Excerpts from a dataset:
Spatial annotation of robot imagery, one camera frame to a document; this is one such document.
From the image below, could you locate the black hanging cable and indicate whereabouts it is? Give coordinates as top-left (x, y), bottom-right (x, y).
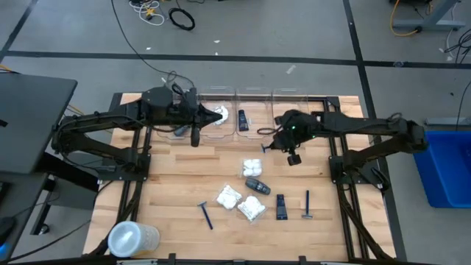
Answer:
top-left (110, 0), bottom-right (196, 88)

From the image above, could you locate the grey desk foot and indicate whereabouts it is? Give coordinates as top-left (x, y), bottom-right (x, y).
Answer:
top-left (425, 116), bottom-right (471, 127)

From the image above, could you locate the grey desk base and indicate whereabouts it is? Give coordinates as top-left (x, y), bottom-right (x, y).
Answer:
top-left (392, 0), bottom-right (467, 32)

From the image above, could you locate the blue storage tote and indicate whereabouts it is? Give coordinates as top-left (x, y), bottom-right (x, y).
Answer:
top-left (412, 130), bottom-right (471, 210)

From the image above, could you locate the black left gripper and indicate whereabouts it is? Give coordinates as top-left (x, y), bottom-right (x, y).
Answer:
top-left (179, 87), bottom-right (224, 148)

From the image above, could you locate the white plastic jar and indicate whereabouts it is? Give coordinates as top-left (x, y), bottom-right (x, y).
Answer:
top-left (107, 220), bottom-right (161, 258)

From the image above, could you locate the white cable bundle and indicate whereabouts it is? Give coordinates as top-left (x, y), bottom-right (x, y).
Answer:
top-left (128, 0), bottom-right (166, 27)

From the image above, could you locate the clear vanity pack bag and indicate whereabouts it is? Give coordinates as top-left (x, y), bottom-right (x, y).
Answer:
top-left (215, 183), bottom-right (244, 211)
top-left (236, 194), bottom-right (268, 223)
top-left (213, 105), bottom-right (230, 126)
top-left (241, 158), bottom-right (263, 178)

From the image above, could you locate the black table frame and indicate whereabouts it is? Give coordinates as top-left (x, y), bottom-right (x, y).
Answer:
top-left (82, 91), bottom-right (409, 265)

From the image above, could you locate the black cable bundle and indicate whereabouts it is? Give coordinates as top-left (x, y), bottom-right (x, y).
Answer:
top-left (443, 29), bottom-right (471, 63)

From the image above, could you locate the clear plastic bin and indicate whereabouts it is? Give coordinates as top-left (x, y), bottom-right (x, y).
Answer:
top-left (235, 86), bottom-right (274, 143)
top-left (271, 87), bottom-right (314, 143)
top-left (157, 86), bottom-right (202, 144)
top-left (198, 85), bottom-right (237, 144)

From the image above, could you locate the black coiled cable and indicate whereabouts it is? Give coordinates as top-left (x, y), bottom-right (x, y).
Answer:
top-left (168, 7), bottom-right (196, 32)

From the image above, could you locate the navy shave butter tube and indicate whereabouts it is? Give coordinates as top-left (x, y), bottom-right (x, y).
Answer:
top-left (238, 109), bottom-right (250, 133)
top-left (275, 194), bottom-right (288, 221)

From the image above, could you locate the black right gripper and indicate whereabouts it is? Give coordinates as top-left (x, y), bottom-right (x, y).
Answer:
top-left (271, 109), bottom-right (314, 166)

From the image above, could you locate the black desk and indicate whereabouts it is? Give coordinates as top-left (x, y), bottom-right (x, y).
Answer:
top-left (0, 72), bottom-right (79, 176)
* * *
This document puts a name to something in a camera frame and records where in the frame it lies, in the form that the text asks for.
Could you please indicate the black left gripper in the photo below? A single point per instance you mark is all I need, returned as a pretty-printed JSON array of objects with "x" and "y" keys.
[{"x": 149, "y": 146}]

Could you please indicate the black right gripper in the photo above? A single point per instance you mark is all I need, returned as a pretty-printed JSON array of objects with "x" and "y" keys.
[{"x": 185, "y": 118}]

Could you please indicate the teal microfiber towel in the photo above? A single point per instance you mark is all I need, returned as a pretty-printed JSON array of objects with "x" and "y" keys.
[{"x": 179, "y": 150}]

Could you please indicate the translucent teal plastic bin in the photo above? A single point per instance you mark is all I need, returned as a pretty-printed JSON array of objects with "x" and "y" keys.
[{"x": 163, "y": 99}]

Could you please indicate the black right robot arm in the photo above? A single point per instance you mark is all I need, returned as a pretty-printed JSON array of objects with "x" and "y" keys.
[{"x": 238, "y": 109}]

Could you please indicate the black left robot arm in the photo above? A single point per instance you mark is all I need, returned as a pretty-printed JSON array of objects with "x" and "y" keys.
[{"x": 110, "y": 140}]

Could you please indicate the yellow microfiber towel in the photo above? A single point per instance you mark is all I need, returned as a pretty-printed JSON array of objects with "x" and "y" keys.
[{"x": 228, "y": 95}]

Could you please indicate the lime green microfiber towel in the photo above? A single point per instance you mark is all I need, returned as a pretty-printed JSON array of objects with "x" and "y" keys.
---
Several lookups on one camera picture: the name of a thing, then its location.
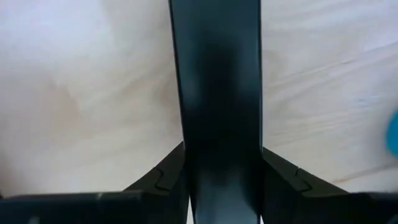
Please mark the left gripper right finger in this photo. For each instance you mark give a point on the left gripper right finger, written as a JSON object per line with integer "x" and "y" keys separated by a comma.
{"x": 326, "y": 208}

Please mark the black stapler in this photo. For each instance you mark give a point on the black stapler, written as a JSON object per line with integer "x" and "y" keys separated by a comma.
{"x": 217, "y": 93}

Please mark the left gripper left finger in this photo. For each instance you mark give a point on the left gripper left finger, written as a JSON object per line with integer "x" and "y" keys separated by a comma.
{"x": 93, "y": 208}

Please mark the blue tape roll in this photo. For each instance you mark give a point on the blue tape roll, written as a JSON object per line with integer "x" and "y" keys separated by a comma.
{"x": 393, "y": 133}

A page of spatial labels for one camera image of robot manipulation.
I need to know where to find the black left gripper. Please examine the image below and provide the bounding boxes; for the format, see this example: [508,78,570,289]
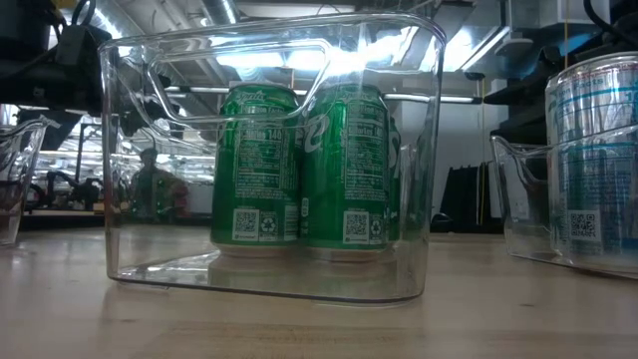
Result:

Exercise directions:
What is needed is an exact copy of only the lines above from the one with "Spatial annotation of" to the one with "From the image above, could you locate the blue", both kept, with every picture left out.

Written solution:
Spatial annotation of robot imagery, one camera frame to a document; this is one such document.
From the image below, could you locate the black hanging cable and indicate whereabouts it is? Give coordinates as top-left (x, y), bottom-right (x, y).
Answer:
top-left (110, 0), bottom-right (196, 88)

From the image above, could you locate the grey desk foot and indicate whereabouts it is? Give coordinates as top-left (x, y), bottom-right (x, y).
Answer:
top-left (425, 116), bottom-right (471, 127)

From the image above, could you locate the grey desk base and indicate whereabouts it is? Give coordinates as top-left (x, y), bottom-right (x, y).
Answer:
top-left (392, 0), bottom-right (467, 32)

From the image above, could you locate the blue storage tote and indicate whereabouts it is? Give coordinates as top-left (x, y), bottom-right (x, y).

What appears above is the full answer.